Winter Solstice is traditionally a time to slow down, take
stock of the year, and celebrate the return of (and to) the light. All this quiet contemplation is no hardship
for introverts like me. We don’t do much
for Christmas at our house, but these road trips have become a relaxed, joyful
tradition. We go to the desert (might as
well be warm-ish) and revisit old favorite locations while discovering new
spots.
Long view from Mid Hills Campground, Mojave National Preserve
This time of year serves in another way; there’s hardly
anyone out there. We don’t have to look
too hard for solitude. We expect to be
alone when “boondocking” outside of campgrounds, but we actually also had a
favorite campground entirely to ourselves.
The Raven and Gypsy in Sawtooth Canyon, CA
We’re not really in a primitive camping situation; we love
our phone booster, hand-held radios, and recently installed Sirius XM Radio (for
drive time.) Our oversized shoebox (the
black Sprinter we call The Raven) is small but we have everything we need.

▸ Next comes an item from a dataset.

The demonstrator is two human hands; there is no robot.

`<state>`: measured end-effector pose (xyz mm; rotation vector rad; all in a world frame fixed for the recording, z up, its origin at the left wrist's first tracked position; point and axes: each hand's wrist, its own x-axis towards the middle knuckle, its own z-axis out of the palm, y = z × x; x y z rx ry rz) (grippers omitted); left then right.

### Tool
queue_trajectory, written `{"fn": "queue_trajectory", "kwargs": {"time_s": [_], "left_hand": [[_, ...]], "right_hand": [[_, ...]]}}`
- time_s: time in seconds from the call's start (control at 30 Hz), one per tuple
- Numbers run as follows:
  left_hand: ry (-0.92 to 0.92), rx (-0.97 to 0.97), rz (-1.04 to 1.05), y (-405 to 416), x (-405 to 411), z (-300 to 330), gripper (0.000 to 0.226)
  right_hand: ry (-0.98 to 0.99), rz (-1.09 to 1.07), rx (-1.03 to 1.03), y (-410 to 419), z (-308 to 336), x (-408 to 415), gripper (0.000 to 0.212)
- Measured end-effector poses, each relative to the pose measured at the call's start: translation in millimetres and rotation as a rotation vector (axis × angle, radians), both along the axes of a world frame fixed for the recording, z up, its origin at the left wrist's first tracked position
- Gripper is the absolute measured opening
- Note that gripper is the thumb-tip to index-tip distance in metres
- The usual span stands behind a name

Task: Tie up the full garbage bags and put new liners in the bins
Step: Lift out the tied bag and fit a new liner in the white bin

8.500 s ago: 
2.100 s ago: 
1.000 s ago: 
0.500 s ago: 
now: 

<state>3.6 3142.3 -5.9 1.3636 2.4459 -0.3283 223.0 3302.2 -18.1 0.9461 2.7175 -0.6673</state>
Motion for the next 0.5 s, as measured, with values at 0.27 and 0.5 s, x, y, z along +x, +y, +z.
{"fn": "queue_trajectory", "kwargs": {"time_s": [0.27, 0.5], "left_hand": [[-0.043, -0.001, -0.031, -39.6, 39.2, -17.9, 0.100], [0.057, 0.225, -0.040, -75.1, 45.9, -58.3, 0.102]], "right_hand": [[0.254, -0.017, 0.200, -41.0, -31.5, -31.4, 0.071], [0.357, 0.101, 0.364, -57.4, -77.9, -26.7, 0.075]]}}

Further evidence against deprivation was our gas stop in Barstow. My husband got ice cream and I picked up a Twix. And a bag of bugles. Don’t judge; we do a lot of walking. Barstow is an odd town. I can’t drive through without thinking of Hunter S. Thompson’s line from Fear and Loathing in Las Vegas; “We were somewhere around Barstow on the edge of the desert when the drugs began to take hold.”
Nothing too hard-core. We’ve been trying out micro-dose psilocybin for creativity and focus. That’s a story for another post.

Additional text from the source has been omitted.